Literacy 2025: Book 11: Wylding Hall

Elizabeth Hand’s folk horror novel about the making of an early 1970s album in a remote, ancient manor house

Book
Wylding Hall by Elizabeth Hand

Synopsis
The surviving members of an early 1970s folk rock band speak to documentary filmmakers about the making of their second album, Wylding Hall. In varying accounts, they talk about the summer spent inside the centuries-old manor house, the unsettling things they encountered inside, their former lead singer’s obsession with the ancient woods around the grounds, and the unexplained appearance of a strange girl in the album’s cover photo.

Notes
This was part of a video of folk horror recommendations on the “Sinead Hanna Craic” channel on YouTube, and I was immediately sold on the concept alone. What if all the imagery surrounding albums like Houses of the Holy and Led Zeppelin IV (both of which are referenced briefly in Wylding Hall) wasn’t just inspired by the growing interest in folk and traditional music at the time, but by ancient spirits who’ve lived around forests and burial mounds for millennia, the original inspirations for those traditional poems and ballads?

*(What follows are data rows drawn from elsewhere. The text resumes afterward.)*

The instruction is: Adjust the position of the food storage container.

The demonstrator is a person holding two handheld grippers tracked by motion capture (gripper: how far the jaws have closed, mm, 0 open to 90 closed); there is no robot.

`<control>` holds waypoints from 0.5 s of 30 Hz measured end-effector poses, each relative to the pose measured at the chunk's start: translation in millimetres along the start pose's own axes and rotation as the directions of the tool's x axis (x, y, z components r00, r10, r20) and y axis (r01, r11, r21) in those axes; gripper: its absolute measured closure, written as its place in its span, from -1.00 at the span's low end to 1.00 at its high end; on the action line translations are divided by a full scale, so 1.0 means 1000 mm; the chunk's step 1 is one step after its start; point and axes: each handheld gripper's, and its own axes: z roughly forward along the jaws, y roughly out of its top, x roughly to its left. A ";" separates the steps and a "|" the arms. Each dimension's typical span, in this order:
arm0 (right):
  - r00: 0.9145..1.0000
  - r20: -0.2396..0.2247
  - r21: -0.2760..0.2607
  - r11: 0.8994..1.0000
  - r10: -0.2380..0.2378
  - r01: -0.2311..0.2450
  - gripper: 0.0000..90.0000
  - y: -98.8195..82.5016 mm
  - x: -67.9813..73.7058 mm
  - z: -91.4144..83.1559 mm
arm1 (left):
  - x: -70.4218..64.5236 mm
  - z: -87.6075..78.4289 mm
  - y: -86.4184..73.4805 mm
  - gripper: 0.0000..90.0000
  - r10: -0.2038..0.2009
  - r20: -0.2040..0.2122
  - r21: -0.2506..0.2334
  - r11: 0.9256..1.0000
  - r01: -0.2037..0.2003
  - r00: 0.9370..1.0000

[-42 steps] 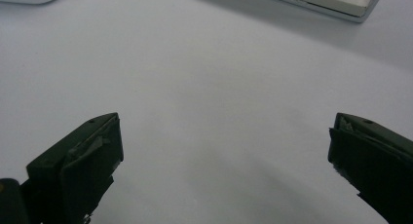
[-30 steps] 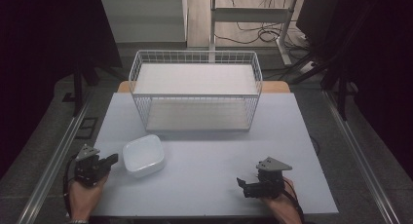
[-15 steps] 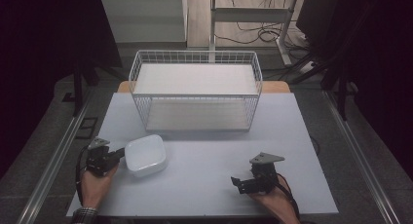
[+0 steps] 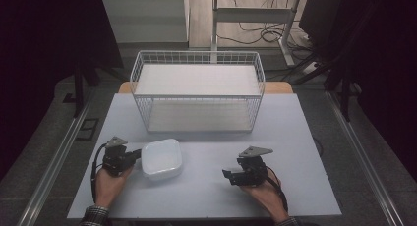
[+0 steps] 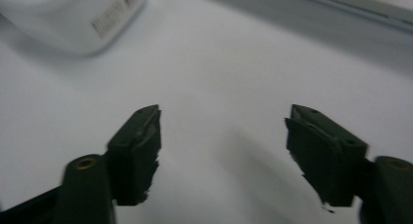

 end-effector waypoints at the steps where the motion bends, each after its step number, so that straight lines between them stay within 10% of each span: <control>1: 1.000 -0.006 -0.005 1.000 -0.003 0.003 -0.23 0.002 0.001 0.001 | -0.003 0.002 0.001 1.00 0.009 0.006 0.005 1.000 -0.009 1.000; 15: 0.995 -0.103 0.004 1.000 -0.006 0.006 0.65 0.036 0.016 0.045 | -0.043 0.015 0.001 1.00 0.062 0.112 0.058 0.996 -0.069 0.992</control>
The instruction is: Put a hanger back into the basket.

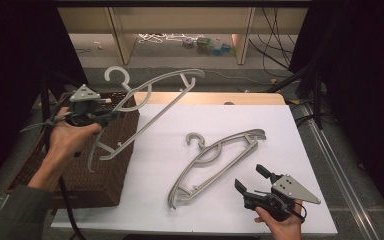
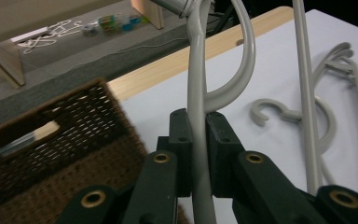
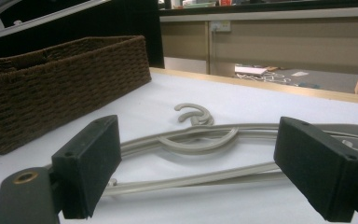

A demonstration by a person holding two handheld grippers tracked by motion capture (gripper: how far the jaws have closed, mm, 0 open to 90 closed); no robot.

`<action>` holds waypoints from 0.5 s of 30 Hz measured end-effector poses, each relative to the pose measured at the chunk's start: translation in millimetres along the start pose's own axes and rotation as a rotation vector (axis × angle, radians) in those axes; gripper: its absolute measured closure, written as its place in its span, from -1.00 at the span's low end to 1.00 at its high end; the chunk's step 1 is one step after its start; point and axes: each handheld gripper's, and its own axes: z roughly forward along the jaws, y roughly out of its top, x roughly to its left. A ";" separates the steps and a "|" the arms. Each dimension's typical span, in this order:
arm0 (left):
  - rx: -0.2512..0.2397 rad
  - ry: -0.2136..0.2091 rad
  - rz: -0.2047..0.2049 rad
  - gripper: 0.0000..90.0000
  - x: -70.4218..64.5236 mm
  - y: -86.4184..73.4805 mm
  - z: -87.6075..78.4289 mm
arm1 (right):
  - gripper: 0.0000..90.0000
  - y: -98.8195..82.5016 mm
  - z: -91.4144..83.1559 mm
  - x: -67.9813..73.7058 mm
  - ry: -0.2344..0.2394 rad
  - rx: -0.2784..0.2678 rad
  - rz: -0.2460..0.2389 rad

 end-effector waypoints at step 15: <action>-0.039 0.130 -0.084 0.82 54.2 -32.4 -23.5 | -0.65 -0.3 0.5 0.3 0.005 0.004 0.007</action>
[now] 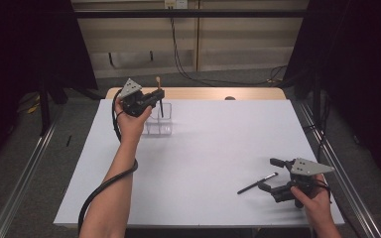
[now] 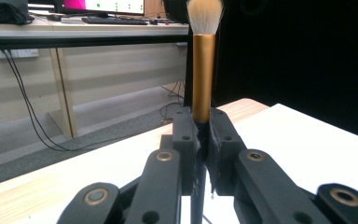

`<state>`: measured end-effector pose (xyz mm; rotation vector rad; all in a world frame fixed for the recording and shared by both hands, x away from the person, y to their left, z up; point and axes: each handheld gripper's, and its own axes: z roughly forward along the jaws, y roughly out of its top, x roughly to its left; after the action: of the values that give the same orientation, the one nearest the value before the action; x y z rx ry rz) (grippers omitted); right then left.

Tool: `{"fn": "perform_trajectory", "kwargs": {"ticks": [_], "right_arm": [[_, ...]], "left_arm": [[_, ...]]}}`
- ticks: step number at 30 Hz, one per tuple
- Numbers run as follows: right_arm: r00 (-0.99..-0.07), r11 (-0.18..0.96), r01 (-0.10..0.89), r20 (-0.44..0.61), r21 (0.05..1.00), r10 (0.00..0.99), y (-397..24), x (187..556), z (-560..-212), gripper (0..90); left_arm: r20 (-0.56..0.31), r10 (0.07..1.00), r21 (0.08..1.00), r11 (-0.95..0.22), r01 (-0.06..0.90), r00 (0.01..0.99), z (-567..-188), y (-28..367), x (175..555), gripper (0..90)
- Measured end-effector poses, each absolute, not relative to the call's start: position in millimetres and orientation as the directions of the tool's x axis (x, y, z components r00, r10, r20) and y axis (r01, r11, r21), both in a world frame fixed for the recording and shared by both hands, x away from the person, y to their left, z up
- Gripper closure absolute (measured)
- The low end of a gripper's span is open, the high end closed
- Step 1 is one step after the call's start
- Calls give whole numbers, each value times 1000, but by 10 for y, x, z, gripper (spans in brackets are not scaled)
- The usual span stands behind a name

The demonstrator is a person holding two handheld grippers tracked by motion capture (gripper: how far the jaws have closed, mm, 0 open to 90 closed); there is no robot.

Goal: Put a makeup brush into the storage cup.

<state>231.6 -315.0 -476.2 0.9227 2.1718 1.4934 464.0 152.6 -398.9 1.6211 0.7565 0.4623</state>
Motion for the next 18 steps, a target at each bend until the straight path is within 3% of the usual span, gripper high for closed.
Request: {"fn": "perform_trajectory", "kwargs": {"ticks": [18], "right_arm": [[-728, 229, 313, 77, 922, 681, -3168, 2320, -4757, 25]], "left_arm": [[-138, 702, 968, -55, 247, 699, -4135, 1526, 4642, 829]]}}
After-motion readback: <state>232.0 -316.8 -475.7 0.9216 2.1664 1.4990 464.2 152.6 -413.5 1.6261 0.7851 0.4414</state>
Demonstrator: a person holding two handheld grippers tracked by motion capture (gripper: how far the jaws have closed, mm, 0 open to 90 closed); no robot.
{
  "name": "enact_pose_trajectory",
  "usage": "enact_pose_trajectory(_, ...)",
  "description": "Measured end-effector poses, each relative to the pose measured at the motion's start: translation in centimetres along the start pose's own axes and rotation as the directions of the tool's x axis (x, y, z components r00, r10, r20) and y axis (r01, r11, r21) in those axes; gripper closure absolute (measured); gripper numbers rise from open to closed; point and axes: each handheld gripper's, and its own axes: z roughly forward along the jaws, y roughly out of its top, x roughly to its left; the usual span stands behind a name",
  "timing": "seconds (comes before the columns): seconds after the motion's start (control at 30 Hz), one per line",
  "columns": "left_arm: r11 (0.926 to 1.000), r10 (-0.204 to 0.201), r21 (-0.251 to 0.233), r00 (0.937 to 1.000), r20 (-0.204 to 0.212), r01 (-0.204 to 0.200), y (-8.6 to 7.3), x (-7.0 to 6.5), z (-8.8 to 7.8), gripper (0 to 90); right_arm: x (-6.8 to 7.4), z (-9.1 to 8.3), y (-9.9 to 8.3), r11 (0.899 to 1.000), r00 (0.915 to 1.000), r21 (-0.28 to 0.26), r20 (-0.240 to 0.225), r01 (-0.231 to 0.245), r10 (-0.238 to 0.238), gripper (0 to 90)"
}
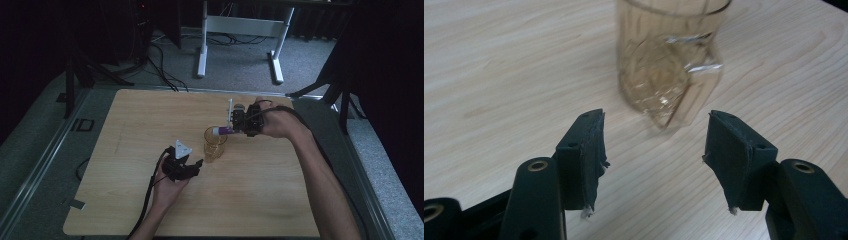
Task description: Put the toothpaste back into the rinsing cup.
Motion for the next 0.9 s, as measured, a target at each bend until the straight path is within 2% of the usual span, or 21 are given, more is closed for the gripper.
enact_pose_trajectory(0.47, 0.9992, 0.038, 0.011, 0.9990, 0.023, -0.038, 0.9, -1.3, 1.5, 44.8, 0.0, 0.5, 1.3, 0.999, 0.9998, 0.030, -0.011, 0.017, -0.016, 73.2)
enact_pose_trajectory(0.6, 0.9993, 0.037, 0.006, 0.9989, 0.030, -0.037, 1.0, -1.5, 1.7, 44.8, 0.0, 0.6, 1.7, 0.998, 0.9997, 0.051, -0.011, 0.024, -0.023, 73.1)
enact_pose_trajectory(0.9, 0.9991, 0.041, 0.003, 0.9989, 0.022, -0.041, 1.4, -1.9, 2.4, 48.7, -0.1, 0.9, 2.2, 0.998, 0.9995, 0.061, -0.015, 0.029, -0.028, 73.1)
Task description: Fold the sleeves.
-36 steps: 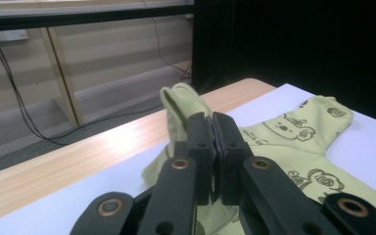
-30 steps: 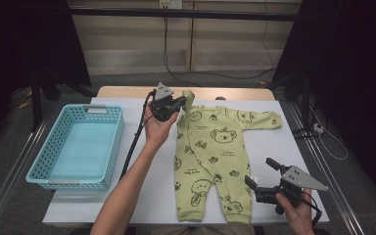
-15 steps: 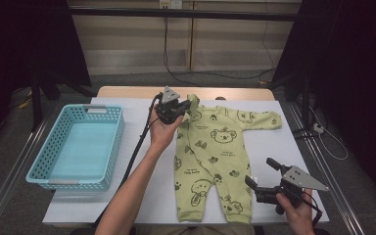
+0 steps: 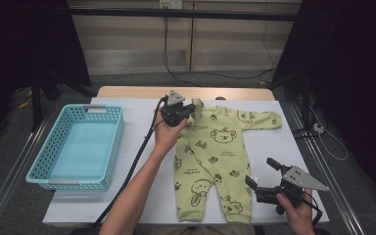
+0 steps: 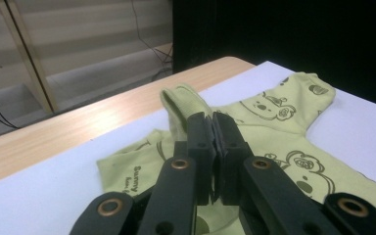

The mood of Wylding Hall is set with an evocative cover and the clever inclusion of a Dramatis Personae page. The bulk is presented as if it were almost a transcript of interviews from a documentary, cutting between the various characters as they give their own accounts as the overall narrative drives forward through the summer months they spent making the album.

My hyper-critical side had a tiny bit of difficulty getting into the book, since the artificiality of the format seemed a little too evident, and the different characters’ unique voices didn’t feel sufficiently defined. But this melts away very quickly, and within 50 or so pages, it became a case of can’t-put-it-down, must-finish-before-I-sleep. And the decision ultimately works well and feels natural, since we’ve now been conditioned to think of musicians talking about past events in the Behind the Music format.

I haven’t read much (any?) folk horror before, so I didn’t know what to expect. The vibe here is definitely more unsettling than outright horrifying, since it starts its foreshadowing from the first page and repeats it with casual references afterwards, preparing you for something that’s not startling, but inevitable. Once it gets going, it does an excellent job of maintaining the mood.

Verdict
A great concept and a really enjoyable read. The sense of inexplicable creepiness and unknowable forces at work lingers after you’ve set the book down, and you’re primed to be on the lookout for things that simply shouldn’t be there.